China’s taken to pre-announcements lately.
Last week, Premier Li Qiang revealed the headline annual growth figure for 2023 in Davos a day before the official GDP release. On Wednesday, Pan Gongsheng told a briefing that the PBoC will cut the reserve requirement for banks next month.
I don’t know what’s behind the sudden inclination to tip off markets on key data and policy decisions, but it’s not typical.
The RRR cut would be (or will be, I guess) the first since September, and this time it’s 50bps. It’ll be the first half-point reduction in more than two years.
Recall that the PBoC unexpectedly left the key one-year MLF rate unchanged this month, disappointing consensus, which expected a cut.
The context for the RRR decision is obviously the never-ending stock selloff which found H-shares flirting with their worst levels in nearly two decades earlier this week, while the Mainland benchmark trundled to five-year lows following a third consecutive annual loss.
Rumors are flying. On Tuesday, the mainstream financial media said Beijing may be cobbling together a two-trillion-yuan stock rescue package after a series of measures in 2023 failed to arrest the slide.
The RRR announcement on Wednesday drove a second day of gains for Hong Kong-listed Chinese shares, which notched their largest two-session increase since the ill-fated re-opening rally began 14 months ago.
Sentiment is egregiously poor and demand for credit (note the emphasis) is tepid commensurate with a lackluster domestic consumption impulse evidenced by the longest run of CPI deflation since 2009. The RRR cut works on the credit supply side, which doesn’t address the problem. For the umpteenth time: China needs fiscal stimulus. The government needs to spend if the private sector won’t.
Pan, who replaced Yi Gang as PBoC governor last summer during a reshuffle aimed at reconstituting the dual-role setup at the central bank wherein the same person’s Party secretary and governor, preannounced a handful of additional stimulus measures on Wednesday.
Later this week, the PBoC will cut relending rates in an apparent bid to get credit flowing to farmers and small businesses. Pan also sketched the contours of an effort to bolster commercial property developers.
Will any of this ultimately matter? I don’t know, honestly. I doubt it? (That’s a question.)
Beijing needs to address the source of the problem.

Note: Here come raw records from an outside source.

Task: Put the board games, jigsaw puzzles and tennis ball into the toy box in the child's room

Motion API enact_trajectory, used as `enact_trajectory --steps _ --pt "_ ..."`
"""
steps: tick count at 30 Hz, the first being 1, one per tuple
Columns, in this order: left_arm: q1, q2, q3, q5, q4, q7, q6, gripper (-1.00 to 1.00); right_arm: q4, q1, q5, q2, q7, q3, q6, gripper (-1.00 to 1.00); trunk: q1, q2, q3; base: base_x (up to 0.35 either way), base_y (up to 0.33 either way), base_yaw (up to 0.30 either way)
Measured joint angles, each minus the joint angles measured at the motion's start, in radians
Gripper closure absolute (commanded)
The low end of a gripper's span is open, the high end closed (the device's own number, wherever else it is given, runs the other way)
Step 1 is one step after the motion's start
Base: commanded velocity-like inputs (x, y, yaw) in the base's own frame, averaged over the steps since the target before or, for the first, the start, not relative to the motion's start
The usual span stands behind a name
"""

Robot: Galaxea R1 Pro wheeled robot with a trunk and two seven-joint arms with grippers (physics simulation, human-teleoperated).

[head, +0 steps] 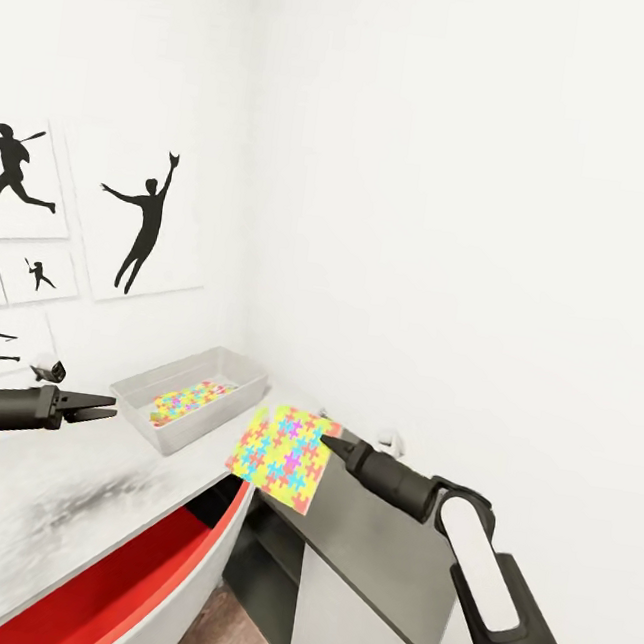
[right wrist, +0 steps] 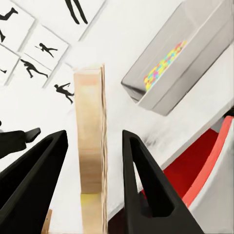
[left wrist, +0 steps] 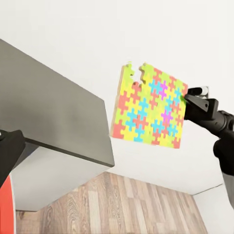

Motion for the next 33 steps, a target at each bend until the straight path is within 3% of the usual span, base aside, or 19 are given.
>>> enact_trajectory --steps 5,8,18,33 --pt "0.001 0.000 0.002 0.000 0.000 0.000 0.000 -1.00 -0.030 0.008 0.011 -0.006 -0.018 -0.088 0.053 1.00 0.000 0.000 0.000 0.001 0.000 0.000" --pt "0.001 0.000 0.002 0.000 0.000 0.000 0.000 -1.00 -0.035 0.021 0.009 -0.004 -0.013 -0.116 0.056 1.00 0.000 0.000 0.000 0.060 0.000 0.069" --pt "0.000 0.000 0.001 0.000 0.000 0.000 0.000 -1.00 -0.039 0.028 0.010 0.009 -0.009 -0.119 0.049 1.00 0.000 0.000 -0.004 0.182 0.000 0.252" --pt "0.001 -0.001 0.001 0.000 0.000 0.000 0.000 -1.00 -0.038 0.028 0.011 0.003 -0.009 -0.121 0.049 1.00 0.000 0.000 -0.011 0.223 0.084 0.272"
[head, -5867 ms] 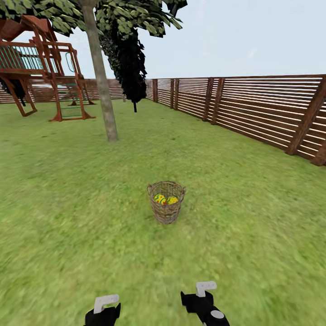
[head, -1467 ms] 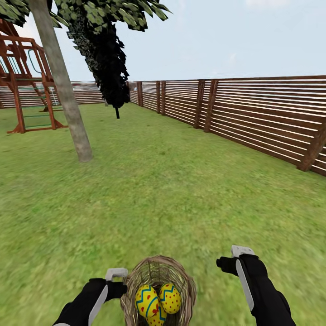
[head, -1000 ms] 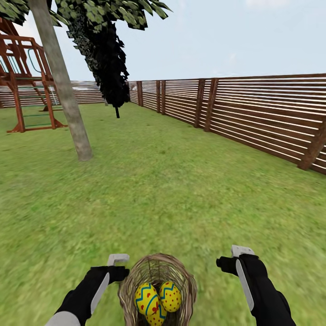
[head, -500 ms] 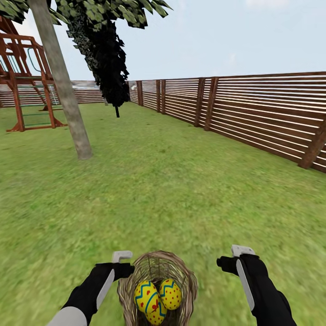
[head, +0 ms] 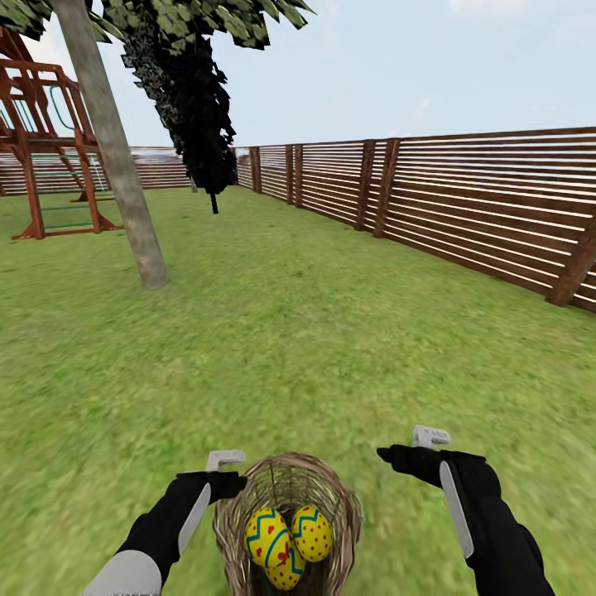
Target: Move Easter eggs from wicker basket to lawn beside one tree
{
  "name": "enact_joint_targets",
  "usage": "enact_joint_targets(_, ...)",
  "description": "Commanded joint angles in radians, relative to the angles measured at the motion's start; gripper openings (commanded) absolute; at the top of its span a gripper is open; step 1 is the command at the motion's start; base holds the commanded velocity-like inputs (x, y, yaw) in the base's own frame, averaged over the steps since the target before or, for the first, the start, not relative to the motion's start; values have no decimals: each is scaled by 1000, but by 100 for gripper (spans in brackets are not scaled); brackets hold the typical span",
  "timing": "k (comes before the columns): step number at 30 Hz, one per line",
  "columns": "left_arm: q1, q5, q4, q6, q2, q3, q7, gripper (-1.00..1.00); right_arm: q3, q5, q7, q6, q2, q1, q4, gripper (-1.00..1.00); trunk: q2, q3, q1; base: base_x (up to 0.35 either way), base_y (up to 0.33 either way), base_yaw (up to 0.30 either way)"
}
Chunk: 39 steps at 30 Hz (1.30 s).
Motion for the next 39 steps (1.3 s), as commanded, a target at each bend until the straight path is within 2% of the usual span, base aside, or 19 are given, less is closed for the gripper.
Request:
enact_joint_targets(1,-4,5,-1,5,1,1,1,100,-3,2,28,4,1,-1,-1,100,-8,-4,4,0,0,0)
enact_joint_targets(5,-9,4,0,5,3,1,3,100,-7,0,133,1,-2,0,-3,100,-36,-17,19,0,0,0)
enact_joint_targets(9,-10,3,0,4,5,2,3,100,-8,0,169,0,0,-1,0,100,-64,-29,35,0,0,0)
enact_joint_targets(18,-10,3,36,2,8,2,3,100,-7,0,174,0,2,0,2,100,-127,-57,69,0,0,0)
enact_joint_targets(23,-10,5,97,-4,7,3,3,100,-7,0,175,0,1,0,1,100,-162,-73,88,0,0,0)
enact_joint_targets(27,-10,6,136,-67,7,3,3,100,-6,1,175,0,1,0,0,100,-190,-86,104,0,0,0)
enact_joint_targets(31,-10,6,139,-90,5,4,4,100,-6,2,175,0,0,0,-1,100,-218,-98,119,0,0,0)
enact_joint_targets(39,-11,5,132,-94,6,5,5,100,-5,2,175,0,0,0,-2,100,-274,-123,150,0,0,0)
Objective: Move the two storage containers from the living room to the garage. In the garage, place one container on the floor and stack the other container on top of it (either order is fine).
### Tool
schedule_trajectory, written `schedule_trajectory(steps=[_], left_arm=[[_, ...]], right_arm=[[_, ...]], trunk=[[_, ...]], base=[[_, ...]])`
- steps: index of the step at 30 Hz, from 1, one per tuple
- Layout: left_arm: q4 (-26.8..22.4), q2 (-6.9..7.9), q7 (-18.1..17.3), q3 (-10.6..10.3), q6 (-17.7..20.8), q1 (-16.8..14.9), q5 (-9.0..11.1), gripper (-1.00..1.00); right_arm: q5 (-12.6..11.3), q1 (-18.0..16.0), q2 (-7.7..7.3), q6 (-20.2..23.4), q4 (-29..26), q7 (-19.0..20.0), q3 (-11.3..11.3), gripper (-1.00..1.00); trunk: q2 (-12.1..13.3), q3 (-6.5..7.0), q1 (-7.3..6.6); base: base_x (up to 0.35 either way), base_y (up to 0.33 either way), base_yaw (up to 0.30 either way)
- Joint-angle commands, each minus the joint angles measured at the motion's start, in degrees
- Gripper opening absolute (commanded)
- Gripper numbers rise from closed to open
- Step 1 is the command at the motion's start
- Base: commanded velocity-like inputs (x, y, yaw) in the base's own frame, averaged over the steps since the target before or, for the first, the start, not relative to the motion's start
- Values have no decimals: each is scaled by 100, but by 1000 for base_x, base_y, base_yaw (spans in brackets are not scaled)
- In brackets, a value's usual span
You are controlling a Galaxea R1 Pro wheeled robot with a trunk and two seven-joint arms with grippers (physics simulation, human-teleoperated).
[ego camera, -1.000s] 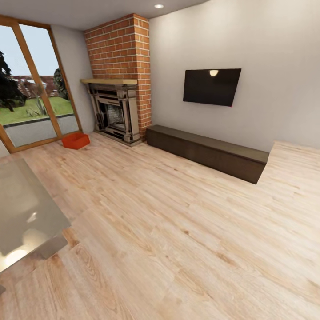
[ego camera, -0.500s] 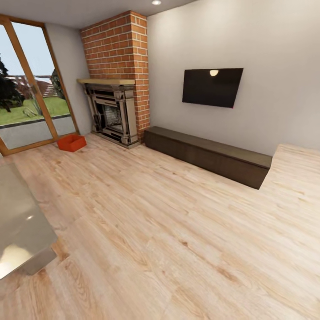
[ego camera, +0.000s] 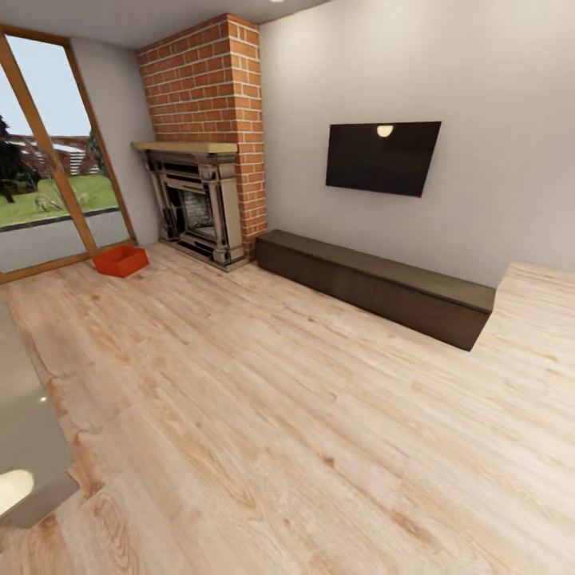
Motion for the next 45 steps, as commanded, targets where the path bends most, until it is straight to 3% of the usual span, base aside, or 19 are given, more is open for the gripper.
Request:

The Party has accumulated a rather large credibility deficit both with overseas investors and domestic consumers. Addressing that isn’t (or shouldn’t be) especially difficult and importantly, it doesn’t cost anything.
The Party should make it clear that they earnestly understand the extent to which the perception of capriciousness is feeding a crisis of confidence among households, businesses and foreign capital. Fiscal stimulus would still be necessary, but it’d help tremendously if everyone (anyone, really) thought Xi was willing to accept some blame for a situation that’s plainly suboptimal.
Anyway, the RRR cut (from February 5) will free up a trillion yuan, or around $140 billion, in liquidity. At least Xi’s giving you an opportunity to exit Chinese equities at a better price. (That’s a cheap joke, but it felt somehow obligatory.)




Call this one of my typical flights of fancy but something occurred to me whist reading this. Xi is worried. The last estimate I saw of the size of China’s rising middle class is that it is probably larger than 400 million souls. The people want things and within reason, Xi wants them to buy things. And if they could fund their golden years (a valuable part of Chinese culture) with investments, it would be better for the country. So as my as Xi is trying to ruin what he considers to be greedy capitalists, he needs them to buy stuff, help fund GDP growth, and survive in their senior years. That 400 million consumers and business founders is a population bigger than the whole US. It is valuable and Xi cannot afford to create too much damage to these folks. He kind of has to remain a closet capitalist. He is getting older, and like all of us, he knows that. He wants to be remembered in the same breath with Mao but he can’t leave the country in a shambles like his idol did. He has to place his society/economy on a razor’s edge and offer nightly prayers to whomever. I suggest another read through of the “Analects.” Balance, Xi, always balance.
Pushing on a noodle.
The bottom-fisher in me is tempted. But I exited BABA TCEHY etc almost four years ago, and the work required to relearn the stocks might be better spent on, say, semis or transports or any number of US industries.